04 de Abr, 2026
Em live, Secretário de Saúde de Jardim pede mais atenção da população após óbito por chikungunya
04 de Abr, 2026

Na manhã desta quarta-feira (1 de abril), o secretário municipal de Saúde, Jorge Cafure Junior, fez uma live nas redes sociais da Prefeitura alertando a população sobre a gravidade da situação de emergência em relação à alta incidência de dengue e chikungunya em Jardim.

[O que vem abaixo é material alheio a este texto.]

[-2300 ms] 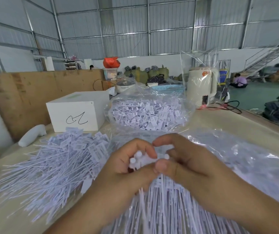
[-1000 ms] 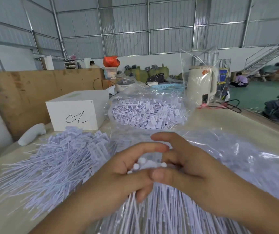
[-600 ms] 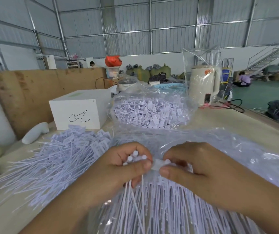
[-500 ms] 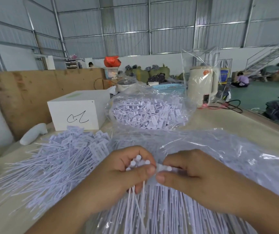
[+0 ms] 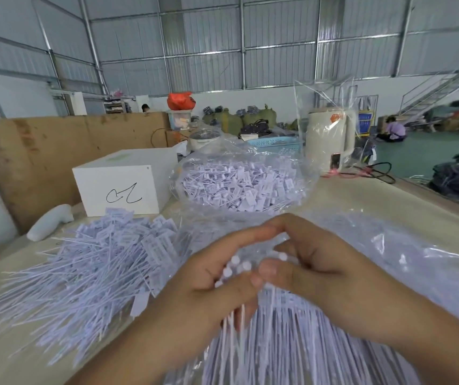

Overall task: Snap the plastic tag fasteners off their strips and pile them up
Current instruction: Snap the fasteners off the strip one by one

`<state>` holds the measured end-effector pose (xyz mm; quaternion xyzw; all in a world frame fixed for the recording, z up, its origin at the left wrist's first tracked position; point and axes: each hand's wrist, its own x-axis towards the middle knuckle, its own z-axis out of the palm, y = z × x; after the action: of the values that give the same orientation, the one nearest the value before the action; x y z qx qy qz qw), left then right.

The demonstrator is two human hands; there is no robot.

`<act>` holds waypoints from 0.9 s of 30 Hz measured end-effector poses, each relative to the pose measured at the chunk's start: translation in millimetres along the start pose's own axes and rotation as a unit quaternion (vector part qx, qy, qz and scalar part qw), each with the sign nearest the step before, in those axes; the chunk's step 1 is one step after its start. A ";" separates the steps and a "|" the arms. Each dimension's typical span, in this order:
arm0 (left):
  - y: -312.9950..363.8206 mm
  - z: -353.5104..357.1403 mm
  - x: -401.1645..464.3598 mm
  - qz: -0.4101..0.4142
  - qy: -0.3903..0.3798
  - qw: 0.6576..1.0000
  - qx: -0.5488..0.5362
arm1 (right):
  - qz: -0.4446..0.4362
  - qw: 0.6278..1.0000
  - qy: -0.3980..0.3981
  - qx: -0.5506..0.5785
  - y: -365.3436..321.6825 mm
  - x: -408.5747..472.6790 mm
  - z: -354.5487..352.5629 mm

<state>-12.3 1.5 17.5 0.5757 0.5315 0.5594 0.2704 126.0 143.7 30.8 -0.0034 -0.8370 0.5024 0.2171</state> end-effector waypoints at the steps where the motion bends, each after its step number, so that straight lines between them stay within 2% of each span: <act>1: 1.5 -3.1 -1.3 -0.002 -0.039 0.999 0.005 | 0.007 1.000 -0.019 0.020 1.5 0.1 1.0; 5: 6.4 -13.0 -2.4 -0.017 -0.099 0.995 -0.019 | 0.016 0.998 -0.039 0.038 -2.2 -1.8 3.2; 10: 13.4 -17.8 -2.5 -0.013 -0.104 0.994 -0.035 | 0.042 0.989 -0.087 -0.113 -6.9 -2.0 -4.6; 15: 14.6 -18.5 -5.3 -0.045 -0.125 0.991 -0.028 | 0.035 0.985 -0.097 -0.137 -9.9 -3.5 -4.7; 22: 7.7 -12.5 -1.1 0.007 0.067 0.995 0.071 | 0.025 0.988 0.076 -0.129 -12.5 1.3 12.3; 27: 4.2 1.0 3.5 0.021 0.171 0.983 0.065 | 0.018 0.969 0.191 -0.155 -16.3 3.3 29.7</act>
<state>-10.7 3.8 22.3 0.4990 0.5932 0.6192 0.1254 115.7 111.5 33.8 -0.1484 -0.8472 0.3607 0.3607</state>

Acompanhado da coordenadora de Epidemiologia, Elenir Ximenes, o secretário explicou que não se trata de um cenário exclusivo de Jardim, mas em todo o Mato Grosso do Sul, e é preocupante: “Agentes de saúde e de endemias nos relatam que por muitas vezes os moradores não os deixam adentrar as casa para realizar a vistoria de focos do mosquito. (...) Às vezes temos objetos acumulando água parada dentro de casa, em locais que nem imaginamos, como atrás da geladeira. E a vózinha, ou a criança, ou a gestante que não tem condições de fazer essa varredura na casa em busca de focos do mosquito, é ela que vai ser picada e adoecer gravemente”. 

Há de se ressaltar que Jardim contabiliza um óbito confirmado para chikungunya de uma senhora de 83 anos com comorbidades, e há outro óbito sob investigação, de um senhor de 94 anos, além de uma paciente internada em Dourados e dois nos Hospital Marechal Rondon, inclusive criança, conforme afirmou a coordenadora de Epidemiologia. 

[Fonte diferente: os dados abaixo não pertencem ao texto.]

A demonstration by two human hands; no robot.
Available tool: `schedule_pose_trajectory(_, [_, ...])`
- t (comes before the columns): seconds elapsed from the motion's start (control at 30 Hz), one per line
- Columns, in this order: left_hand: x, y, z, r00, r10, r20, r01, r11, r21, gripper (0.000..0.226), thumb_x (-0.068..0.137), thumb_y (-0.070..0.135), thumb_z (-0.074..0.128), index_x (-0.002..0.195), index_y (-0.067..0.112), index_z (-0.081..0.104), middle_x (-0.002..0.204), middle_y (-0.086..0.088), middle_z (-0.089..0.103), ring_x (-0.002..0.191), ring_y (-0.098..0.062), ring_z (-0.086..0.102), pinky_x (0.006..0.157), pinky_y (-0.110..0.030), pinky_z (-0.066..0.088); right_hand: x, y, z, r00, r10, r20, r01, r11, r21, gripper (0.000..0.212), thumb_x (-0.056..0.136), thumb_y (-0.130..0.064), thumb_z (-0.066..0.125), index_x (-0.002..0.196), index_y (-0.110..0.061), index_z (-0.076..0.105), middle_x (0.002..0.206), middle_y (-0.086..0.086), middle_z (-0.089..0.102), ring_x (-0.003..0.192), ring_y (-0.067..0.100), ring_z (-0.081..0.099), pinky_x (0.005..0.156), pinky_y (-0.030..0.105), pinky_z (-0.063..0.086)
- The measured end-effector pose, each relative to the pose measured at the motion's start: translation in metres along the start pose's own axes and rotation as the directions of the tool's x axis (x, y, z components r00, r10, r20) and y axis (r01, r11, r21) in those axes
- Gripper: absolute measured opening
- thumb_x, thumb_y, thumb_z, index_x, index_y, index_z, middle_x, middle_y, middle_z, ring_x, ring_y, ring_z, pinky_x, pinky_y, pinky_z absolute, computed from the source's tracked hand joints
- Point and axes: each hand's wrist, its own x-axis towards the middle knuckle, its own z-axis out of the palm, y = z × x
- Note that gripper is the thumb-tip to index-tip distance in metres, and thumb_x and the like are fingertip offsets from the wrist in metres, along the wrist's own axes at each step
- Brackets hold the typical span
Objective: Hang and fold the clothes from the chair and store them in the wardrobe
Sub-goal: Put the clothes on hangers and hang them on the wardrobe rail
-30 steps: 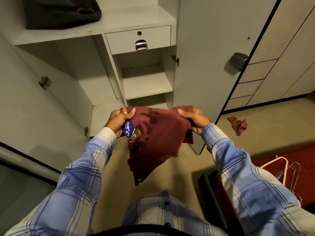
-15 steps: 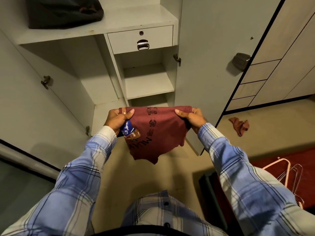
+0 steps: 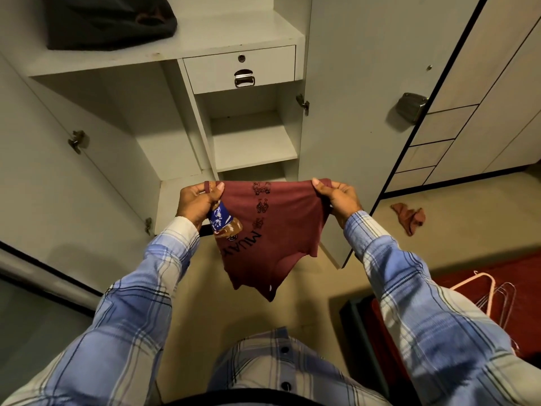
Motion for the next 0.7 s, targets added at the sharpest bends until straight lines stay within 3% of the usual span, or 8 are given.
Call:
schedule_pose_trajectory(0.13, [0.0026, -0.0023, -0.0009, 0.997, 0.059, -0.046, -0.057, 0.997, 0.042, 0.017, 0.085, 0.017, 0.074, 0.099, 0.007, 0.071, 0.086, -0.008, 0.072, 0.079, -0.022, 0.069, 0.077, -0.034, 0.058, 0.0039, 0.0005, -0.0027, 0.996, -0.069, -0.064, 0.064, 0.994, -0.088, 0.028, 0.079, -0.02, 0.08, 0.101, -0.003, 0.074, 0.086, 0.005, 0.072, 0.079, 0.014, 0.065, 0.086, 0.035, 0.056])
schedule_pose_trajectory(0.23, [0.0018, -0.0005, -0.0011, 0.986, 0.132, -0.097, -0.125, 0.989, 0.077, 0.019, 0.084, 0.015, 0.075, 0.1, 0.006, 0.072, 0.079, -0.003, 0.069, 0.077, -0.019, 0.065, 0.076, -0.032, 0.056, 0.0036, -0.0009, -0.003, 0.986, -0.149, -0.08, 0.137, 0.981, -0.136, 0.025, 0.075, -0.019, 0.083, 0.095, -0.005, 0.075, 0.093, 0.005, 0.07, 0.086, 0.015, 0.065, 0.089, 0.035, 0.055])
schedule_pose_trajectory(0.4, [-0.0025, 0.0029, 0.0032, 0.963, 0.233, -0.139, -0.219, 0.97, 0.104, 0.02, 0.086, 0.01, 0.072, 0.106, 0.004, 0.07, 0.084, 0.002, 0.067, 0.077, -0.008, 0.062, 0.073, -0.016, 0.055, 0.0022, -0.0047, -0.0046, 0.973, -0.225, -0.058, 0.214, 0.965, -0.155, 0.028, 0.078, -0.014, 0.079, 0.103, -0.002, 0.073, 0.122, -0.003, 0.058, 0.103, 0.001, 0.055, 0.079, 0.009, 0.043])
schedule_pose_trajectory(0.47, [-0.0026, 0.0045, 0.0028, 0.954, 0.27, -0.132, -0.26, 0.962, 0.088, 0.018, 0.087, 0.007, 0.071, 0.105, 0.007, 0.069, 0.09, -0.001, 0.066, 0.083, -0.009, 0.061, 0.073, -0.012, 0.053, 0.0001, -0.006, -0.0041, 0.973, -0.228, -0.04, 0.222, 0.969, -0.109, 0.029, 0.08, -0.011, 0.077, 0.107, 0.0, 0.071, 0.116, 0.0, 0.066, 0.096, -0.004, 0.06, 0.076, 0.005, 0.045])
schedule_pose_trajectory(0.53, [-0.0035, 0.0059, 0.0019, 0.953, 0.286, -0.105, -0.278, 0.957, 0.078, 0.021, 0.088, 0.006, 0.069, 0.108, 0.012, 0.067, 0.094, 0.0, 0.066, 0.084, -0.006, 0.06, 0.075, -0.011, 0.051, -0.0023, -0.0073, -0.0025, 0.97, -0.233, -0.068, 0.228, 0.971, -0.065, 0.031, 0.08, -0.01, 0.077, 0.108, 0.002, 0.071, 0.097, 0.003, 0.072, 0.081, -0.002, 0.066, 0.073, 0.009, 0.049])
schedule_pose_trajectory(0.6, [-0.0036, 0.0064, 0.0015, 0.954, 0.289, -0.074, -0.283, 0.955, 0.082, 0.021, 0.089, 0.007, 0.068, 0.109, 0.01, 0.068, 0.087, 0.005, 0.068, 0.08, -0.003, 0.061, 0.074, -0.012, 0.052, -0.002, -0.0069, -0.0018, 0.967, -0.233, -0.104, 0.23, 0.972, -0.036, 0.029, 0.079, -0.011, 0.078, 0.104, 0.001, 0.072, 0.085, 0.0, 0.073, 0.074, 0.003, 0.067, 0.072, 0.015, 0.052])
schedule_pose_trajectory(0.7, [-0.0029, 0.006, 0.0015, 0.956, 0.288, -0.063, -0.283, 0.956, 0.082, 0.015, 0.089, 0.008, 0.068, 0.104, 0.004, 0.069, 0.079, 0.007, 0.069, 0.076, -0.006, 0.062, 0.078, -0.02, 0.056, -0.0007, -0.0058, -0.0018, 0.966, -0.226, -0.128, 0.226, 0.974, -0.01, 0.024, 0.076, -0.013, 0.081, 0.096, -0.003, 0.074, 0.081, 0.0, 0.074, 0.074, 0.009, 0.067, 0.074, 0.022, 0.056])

“Não podemos normalizar uma morte em decorrência de chikungunya, porque depende de hábitos nossos. Tanto da população, quanto do setor público”, disse o secretário. Outro alerta que Cafure faz é que mais de 90% dos focos não estão em quintais sujos ou terrenos baldios, mas em áreas habitáveis, ou seja, onde moram pessoas: “Portanto, pedimos que as pessoas tenham empatia pelos outros", resume ele. 

E continua: “Os focos estão dentro das casas. Ajude os agentes da saúde a identificar e eliminar esses focos. O fumacê mata o mosquito, mas as larvas continuam lá. Por isso precisamos da ajuda. Aproveitem o feriado para fazer uma vistoria em sua casa ou comércio", pede Cafure.

“As dores crônicas da chikungunya são muito fortes, demoram um ano, e a doença pode levar à morte, portanto, vamos conversar com vizinhos, professores, vamos espalhar a informação e formar uma rede de atenção para cuidarmos uns dos outros e não deixar que essas doenças atinjam mais pessoas", finalizou Cafure.

Assista a live na íntegra aqui e lembre-se: 

Elimine qualquer recipiente que possa acumular água, como garrafas, latas e pneus;

Mantenha caixas d’água bem tampadas;

Limpe calhas e ralos regularmente;

Evite o acúmulo de lixo e entulhos nos quintais;

Coloque areia nos pratinhos de plantas;

Troque diariamente a água dos animais e higienize os recipientes;

Faça o combate mecânico dos mosquitos com raquetes elétricas ou as mãos;

Proteja seus familiares utilizando repelentes.